** Opening Recorded information block **

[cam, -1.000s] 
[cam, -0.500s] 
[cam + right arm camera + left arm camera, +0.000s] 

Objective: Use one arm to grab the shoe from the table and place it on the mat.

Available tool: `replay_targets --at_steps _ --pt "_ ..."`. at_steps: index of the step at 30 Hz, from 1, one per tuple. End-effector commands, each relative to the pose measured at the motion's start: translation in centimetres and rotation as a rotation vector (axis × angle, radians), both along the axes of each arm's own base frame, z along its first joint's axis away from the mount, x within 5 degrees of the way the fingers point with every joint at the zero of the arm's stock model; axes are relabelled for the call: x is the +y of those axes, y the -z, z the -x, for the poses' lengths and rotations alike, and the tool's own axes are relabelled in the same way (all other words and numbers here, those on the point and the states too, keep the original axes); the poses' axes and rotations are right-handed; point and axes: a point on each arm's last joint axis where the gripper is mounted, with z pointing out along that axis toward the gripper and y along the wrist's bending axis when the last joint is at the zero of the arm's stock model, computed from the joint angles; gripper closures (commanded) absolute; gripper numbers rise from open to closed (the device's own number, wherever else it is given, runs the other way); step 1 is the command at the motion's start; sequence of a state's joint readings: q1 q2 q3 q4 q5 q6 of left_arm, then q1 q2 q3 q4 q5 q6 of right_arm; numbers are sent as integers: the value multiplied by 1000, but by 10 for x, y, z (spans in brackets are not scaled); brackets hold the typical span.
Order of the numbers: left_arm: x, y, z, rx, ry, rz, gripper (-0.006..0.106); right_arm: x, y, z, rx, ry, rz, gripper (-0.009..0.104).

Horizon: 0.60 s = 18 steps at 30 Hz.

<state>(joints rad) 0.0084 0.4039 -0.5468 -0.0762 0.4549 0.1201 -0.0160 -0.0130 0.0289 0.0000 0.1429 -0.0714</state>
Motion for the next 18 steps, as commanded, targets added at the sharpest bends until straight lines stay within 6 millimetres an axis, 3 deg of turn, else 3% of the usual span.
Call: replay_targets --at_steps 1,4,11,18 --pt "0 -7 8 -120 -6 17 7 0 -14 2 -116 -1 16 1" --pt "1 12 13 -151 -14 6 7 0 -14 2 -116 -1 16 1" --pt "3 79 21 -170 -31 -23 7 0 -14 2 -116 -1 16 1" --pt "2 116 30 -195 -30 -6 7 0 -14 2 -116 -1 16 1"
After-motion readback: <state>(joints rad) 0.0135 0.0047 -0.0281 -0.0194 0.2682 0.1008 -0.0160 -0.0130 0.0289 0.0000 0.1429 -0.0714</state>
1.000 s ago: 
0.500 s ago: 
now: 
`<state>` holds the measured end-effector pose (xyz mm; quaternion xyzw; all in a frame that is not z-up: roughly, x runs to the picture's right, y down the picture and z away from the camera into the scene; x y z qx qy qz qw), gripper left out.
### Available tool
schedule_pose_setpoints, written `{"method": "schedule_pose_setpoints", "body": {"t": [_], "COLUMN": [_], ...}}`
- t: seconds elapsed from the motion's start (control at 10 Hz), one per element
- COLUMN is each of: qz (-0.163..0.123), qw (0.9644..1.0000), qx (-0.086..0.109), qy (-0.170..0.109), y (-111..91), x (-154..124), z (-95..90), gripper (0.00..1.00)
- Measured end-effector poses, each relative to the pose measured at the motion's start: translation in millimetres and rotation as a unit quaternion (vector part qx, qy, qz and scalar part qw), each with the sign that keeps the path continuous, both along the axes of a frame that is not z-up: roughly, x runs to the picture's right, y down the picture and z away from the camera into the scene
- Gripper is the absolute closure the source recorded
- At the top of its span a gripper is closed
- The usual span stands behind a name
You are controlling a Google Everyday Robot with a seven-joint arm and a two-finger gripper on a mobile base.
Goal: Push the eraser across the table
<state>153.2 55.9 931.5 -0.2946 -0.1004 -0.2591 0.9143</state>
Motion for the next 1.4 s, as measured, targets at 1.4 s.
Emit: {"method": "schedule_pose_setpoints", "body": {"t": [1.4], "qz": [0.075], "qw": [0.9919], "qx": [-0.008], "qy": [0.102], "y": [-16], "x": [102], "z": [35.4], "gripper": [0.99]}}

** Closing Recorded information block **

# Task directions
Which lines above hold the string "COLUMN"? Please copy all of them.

# Result
schedule_pose_setpoints, written `{"method": "schedule_pose_setpoints", "body": {"t": [_], "COLUMN": [_], ...}}`
- COLUMN is each of: qz (-0.163..0.123), qw (0.9644..1.0000), qx (-0.086..0.109), qy (-0.170..0.109), y (-111..91), x (-154..124), z (-95..90), gripper (0.00..1.00)

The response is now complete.